■ Task input ■
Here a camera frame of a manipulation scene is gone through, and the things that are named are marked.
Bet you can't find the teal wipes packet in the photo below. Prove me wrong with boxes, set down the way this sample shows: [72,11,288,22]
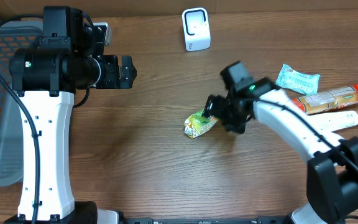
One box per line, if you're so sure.
[275,64,320,95]

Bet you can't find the orange spaghetti package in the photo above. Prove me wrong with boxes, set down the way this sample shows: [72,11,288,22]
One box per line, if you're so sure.
[292,84,358,114]

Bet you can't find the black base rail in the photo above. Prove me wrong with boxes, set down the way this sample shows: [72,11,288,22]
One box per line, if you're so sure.
[118,216,287,224]

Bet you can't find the green yellow snack packet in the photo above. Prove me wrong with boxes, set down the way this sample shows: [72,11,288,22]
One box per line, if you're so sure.
[184,110,219,139]

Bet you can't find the grey plastic shopping basket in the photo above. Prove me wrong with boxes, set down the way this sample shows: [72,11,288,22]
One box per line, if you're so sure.
[0,21,42,187]

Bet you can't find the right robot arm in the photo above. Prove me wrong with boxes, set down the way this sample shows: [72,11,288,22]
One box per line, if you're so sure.
[203,61,358,223]

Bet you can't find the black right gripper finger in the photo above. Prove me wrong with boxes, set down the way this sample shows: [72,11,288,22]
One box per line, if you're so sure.
[202,95,226,118]
[221,119,247,134]

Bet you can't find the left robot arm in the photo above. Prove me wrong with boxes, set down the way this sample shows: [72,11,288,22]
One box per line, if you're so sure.
[9,6,137,224]

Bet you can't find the white barcode scanner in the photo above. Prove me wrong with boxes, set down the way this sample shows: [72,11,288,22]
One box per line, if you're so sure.
[181,7,211,52]

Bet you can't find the white shampoo tube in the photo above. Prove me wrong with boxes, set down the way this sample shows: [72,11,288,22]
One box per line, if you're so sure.
[310,110,358,132]

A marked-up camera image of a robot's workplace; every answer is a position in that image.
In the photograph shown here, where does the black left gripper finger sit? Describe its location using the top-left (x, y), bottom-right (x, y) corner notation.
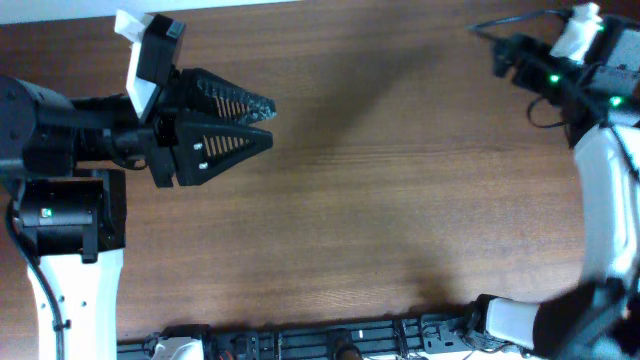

■ Task objective ■
Write out again, exactly, the lines from the start of the listing up to the line containing "Bet you can't find the grey", with both ends and without pictures.

■ Answer to this exercise ■
Here a camera frame of a manipulation scene is gone through, and the things that are named are marked.
Bet you can't find the teal wipes packet in the photo below. Prove me wrong with boxes, set down the way this sample shows: [72,11,288,22]
One box per line, if you're so sure.
[275,64,320,95]

Bet you can't find the orange spaghetti package in the photo above. Prove me wrong with boxes, set down the way this sample shows: [72,11,288,22]
One box per line, if you're so sure.
[292,84,358,114]

Bet you can't find the black base rail in the photo above. Prove me wrong with boxes, set down the way this sample shows: [72,11,288,22]
One box per line, if you're so sure.
[118,216,287,224]

Bet you can't find the green yellow snack packet in the photo above. Prove me wrong with boxes, set down the way this sample shows: [72,11,288,22]
One box per line, if you're so sure.
[184,110,219,139]

Bet you can't find the grey plastic shopping basket in the photo above. Prove me wrong with boxes, set down the way this sample shows: [72,11,288,22]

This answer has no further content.